Like Aterciopelados and Ely Guerra, Gustavo Cerati is in a category all his own. Siempre Es Hoy is his latest effort, an amalgam of electronic trip hop, pop melodies, guitars and some esoteric lyrics. Like the latest releases of the aforementioned artists, this album is not a strategically marketed "crossover" album. Hallelujah! Pass the collection basket! It's actually good and not overyhyped (Juanes) nor overproduced (Shakira).
Starting off with an electric charge, "Cosas imposibles" ("Impossible things") shares the smoky sexiness that Daniel Ash possesses, combining both innovative sounds and catchy pop lyrics. "No te creo" ("I don't believe you") continues on that vein, adding in some scratching and space-agey computer burps while "Artefacto" ("Artefact") is complemented by strong guitar. The pendulum then swings to the deeply erotic trance on "Amo dejarte asi" ("I love to leave you like this").
Cerati does not stand alone, however. On "Sudestada" the great Charly García accompanies Cerati on piano on a song that has that melancholy Sui Generis rock ballad feel. Those familiar with the seminal Argentine band may feel a shiver of nostalgia. The ethereal voice of Deborah de Corral joins him on "Casa" ("House"). And potty mouthed Chilean rapper Tea Time (who's collaborated with Gorillaz) cleans up a little for a rap on "Altar".
Cerati is able to move from rock ballad to sound doctor to poet with ease. Like the allusion he makes to Icarus in "Tu cicatriz en mi", he glides just under the sun on Siempre Es Hoy.

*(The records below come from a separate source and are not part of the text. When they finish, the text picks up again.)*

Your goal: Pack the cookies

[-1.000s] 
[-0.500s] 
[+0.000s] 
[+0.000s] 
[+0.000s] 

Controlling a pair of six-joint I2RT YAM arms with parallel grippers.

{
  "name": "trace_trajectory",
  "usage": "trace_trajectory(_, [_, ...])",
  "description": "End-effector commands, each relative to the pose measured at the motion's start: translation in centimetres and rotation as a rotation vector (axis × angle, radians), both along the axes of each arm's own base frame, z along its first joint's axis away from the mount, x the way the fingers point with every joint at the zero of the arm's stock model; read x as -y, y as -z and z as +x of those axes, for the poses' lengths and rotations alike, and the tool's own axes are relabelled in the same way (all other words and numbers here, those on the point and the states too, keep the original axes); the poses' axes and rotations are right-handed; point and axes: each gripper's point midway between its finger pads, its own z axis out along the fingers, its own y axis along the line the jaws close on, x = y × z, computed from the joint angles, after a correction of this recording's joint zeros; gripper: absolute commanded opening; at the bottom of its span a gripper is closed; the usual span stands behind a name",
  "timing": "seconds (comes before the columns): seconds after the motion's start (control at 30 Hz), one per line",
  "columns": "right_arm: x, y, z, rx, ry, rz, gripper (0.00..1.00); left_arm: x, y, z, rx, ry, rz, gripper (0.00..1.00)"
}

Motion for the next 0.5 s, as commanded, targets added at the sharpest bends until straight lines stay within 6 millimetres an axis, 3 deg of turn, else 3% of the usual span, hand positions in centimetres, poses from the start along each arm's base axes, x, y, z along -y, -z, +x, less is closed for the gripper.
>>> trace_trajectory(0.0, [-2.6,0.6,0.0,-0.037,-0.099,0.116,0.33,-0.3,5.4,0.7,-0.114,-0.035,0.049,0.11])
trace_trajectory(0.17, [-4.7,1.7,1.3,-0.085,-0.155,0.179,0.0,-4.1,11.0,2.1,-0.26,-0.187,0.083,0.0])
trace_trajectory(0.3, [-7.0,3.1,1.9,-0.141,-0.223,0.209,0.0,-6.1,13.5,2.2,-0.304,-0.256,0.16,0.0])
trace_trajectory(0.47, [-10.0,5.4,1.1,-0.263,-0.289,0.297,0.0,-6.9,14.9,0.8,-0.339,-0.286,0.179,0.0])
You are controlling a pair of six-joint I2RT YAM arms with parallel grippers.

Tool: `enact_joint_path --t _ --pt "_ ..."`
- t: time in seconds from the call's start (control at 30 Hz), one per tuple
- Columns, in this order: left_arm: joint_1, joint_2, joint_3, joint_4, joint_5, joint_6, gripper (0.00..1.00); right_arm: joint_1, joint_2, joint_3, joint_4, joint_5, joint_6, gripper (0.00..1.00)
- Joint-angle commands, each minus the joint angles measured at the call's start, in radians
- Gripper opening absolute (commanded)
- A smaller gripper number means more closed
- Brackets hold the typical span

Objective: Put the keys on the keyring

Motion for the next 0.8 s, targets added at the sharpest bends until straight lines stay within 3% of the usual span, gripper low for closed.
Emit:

Sidebar: Speaking as Joe Q. Public: If there were an alternative radio station that would play this album, along with Ely Guerra, Daniel Ash, Beck, Primal Scream, Jesus and Mary Chain and others, many, many people would be happy. Instead we have K-Crap (KROQ) and Super Mierda (Super Estrella) in southern California. Neither can be trusted.